Get to know all of your gun laws, including federal, state, county, and city.

Gun laws can vary depending on where you live. State laws may be different from federal laws, county laws may be different from state laws, and local laws may be different from county laws. These laws may dictate the type of gun you can own, the kind of accessories you can use, how you carry it in public, or how you transport and store it. No
beginner’s guide to guns could hope to cover all the firearm laws across the country.

Failure to comply with these laws could result in criminal charges, so you should rely on reputable sources and expert legal opinions. 

As a safeguard, reputable gun stores won’t sell you something you’re not legally allowed to have, but it’s still good practice to review and comply with laws regarding gun ownership in your locality. These laws are public information and are made available online by your state and local governments.

Additionally, it’s important to understand the gun laws of the places you might take your firearms. Something legal in one state might be illegal in the next, so if you’re crossing state lines, make sure you’re up to speed!

If you’re uncomfortable with your own research, you might want to consider contacting your local police department for more information about complying with gun laws or seek out legal counsel to help navigate the red tape. This will usually be a criminal defense attorney, but you can easily find firearm lawyers near you with a quick online search. The money you invest early could save you a lot of time and trouble in the long run.

The NRA-ILA Gun Laws page is a good starting point no matter how much experience you have.

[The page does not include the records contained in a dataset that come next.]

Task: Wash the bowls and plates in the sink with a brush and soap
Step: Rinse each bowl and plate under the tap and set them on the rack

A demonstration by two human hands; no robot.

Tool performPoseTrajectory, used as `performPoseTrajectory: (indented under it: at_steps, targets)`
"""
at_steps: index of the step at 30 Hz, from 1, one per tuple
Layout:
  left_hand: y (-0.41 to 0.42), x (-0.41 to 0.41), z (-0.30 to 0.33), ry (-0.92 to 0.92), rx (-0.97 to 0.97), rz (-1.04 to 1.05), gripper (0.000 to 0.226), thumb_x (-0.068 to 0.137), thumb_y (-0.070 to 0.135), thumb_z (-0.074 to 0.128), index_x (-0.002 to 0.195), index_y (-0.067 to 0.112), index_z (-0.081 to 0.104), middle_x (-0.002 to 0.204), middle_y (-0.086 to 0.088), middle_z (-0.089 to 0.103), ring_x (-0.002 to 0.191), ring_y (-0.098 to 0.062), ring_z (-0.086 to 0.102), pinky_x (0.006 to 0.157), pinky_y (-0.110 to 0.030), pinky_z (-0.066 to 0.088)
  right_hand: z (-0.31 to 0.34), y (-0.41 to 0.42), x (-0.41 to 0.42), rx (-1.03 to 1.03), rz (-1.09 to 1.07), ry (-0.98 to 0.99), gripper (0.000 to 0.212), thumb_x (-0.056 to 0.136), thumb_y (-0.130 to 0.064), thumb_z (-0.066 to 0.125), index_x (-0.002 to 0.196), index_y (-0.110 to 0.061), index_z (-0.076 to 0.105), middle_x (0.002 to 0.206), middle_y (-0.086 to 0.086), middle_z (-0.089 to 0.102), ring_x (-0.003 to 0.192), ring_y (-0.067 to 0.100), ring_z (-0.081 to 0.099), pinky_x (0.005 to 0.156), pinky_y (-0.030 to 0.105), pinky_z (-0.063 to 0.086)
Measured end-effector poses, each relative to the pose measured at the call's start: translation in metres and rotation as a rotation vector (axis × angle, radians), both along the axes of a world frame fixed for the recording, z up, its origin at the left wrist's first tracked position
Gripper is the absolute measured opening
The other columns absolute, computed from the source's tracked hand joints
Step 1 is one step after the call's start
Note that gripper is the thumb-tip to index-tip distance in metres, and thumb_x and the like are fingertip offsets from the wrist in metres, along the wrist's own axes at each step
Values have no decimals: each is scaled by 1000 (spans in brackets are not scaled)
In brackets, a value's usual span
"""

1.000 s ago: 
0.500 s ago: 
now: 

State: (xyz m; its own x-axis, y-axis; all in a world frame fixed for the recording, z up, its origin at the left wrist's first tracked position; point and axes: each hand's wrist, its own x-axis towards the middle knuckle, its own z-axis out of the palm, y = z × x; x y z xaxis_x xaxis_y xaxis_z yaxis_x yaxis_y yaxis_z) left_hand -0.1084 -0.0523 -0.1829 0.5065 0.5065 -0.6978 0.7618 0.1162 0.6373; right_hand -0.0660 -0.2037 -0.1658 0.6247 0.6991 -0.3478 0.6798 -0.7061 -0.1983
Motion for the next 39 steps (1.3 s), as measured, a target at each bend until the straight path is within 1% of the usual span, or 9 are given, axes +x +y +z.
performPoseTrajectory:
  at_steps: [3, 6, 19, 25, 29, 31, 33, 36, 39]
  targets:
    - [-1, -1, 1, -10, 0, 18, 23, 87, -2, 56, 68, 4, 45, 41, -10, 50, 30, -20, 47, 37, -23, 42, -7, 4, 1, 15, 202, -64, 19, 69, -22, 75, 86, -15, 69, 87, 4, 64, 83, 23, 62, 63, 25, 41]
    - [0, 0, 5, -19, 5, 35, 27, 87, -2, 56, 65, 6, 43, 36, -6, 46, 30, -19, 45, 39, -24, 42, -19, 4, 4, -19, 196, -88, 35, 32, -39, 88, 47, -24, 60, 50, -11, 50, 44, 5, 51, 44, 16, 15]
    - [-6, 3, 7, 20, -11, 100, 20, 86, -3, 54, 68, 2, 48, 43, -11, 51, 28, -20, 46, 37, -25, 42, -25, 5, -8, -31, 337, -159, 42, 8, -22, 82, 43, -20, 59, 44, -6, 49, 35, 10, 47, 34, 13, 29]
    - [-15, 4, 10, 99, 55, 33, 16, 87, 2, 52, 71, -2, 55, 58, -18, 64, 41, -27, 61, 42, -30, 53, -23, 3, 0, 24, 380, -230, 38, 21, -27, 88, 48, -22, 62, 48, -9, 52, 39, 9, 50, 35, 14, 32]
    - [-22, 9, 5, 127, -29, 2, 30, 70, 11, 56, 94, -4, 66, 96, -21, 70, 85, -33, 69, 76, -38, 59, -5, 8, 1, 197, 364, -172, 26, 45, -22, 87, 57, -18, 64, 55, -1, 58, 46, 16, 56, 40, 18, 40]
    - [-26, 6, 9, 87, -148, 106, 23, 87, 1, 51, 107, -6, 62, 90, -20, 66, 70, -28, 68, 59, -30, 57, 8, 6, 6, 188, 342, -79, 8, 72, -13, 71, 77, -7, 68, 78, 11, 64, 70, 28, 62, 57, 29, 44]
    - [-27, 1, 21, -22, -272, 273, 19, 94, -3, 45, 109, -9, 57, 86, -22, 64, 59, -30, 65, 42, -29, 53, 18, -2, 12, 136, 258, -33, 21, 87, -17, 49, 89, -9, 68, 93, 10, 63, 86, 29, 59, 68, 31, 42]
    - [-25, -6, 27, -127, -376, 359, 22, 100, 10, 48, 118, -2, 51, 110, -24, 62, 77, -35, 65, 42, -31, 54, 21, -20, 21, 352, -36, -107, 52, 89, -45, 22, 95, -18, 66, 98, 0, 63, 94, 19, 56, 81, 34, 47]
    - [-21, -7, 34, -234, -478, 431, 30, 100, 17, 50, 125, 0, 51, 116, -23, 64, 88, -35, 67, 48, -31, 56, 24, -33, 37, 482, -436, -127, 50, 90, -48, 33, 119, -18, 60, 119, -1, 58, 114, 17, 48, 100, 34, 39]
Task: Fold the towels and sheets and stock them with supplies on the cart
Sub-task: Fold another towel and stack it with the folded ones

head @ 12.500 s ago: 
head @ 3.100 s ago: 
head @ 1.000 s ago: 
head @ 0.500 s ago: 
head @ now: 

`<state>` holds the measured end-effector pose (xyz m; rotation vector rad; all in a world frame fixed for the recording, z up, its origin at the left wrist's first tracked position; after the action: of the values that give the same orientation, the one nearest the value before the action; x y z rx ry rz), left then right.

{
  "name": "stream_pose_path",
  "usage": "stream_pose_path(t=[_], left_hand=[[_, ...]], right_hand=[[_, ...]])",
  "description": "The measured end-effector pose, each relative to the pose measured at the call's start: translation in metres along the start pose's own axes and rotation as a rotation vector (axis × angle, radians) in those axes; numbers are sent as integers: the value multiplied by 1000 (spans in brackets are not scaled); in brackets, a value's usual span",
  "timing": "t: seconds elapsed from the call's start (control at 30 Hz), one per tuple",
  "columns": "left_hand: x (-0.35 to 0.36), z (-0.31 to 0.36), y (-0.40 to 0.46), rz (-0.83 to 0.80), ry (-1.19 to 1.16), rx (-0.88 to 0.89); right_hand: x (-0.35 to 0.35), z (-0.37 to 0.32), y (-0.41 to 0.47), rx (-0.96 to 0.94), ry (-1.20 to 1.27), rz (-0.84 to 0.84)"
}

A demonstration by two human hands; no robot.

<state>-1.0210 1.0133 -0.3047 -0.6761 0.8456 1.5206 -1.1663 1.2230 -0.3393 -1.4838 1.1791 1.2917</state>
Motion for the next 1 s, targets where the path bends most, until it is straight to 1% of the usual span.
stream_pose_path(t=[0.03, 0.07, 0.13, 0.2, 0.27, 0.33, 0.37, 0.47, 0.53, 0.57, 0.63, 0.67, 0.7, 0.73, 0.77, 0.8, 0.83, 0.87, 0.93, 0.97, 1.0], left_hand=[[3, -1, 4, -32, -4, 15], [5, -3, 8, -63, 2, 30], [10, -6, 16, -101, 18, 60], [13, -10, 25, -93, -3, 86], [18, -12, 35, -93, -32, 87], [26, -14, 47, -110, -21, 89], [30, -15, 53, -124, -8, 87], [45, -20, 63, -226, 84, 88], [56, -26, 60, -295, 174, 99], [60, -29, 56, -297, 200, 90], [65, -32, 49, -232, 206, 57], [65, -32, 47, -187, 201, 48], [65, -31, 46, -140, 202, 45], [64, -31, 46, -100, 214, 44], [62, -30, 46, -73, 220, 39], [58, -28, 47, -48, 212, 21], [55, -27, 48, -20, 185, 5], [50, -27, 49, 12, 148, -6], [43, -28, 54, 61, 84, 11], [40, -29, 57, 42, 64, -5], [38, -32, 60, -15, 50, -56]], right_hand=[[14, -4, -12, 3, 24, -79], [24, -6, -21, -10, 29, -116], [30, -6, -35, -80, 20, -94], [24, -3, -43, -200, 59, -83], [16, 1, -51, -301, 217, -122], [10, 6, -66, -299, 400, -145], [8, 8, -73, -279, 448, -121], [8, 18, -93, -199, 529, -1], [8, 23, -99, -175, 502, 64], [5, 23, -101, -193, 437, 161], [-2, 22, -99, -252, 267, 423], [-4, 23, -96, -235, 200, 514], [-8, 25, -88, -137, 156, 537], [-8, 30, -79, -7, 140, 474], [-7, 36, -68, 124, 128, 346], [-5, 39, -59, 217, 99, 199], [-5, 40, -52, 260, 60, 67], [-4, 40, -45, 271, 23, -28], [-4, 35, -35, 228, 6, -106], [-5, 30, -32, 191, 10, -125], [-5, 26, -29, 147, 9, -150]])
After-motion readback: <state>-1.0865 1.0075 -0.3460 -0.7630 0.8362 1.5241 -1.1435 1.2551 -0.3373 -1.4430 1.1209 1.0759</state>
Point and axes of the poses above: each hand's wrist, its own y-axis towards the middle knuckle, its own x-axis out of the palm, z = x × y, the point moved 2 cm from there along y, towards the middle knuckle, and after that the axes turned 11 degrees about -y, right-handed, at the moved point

Also, if you’ll be flying somewhere, check out the TSA Transporting Firearms & Ammunition page before you travel.

Beginner’s Guide to Guns: Gun Safety Rules

Student at the outdoor shooting range getting advice from a firearms instructor.

Learn from a professional.

Even before you take your new gun out of the box (although you probably already have), it’s important to know and practice the
four rules of gun safety:

  • Always treat every gun as if it’s loaded.
  • Always point the muzzle in a safe direction.
  • Always keep your finger straight and off the trigger until you’re ready to fire.
  • Always be sure of your target and what’s behind it.

If you don’t have extensive firearms experience, consider taking a basic introductory safety and shooting course. A certified instructor will provide foundational information in an appropriate learning environment. They’ll teach you the gun safety rules and more. Most local gun ranges offer training, but instructor certification may vary. Most certified instructors are NRA-Certified which means, at the very least, they are qualified to teach an introductory course. 

Safe Storage

Safely storing your gun(s) and ammo is extremely important. Even if your home is child-free and you feel that you live in a safe neighborhood, it’s still your responsibility to prevent unauthorized access to your guns. In some states, there are legal requirements for gun storage, so be sure to check your local laws. 

At OpticsPlanet, we have a wide variety of Gun Storage options depending on your needs. If you aren’t sure what to look for, read our Gun Safes Big & Small – What Do I Need? and Gun Safe Buyer’s Guide for pointers to help you whittle down your choices.

New Gun Owner Accessories

Some of the most important new gun owner accessories you can buy are eye and hearing protection. These two simple, yet all too often neglected, safety tools need to be at the top of your list. You can browse our selection of Shooting Glasses and Hearing Protection or learn more about Hearing Protection for Shooting Situations.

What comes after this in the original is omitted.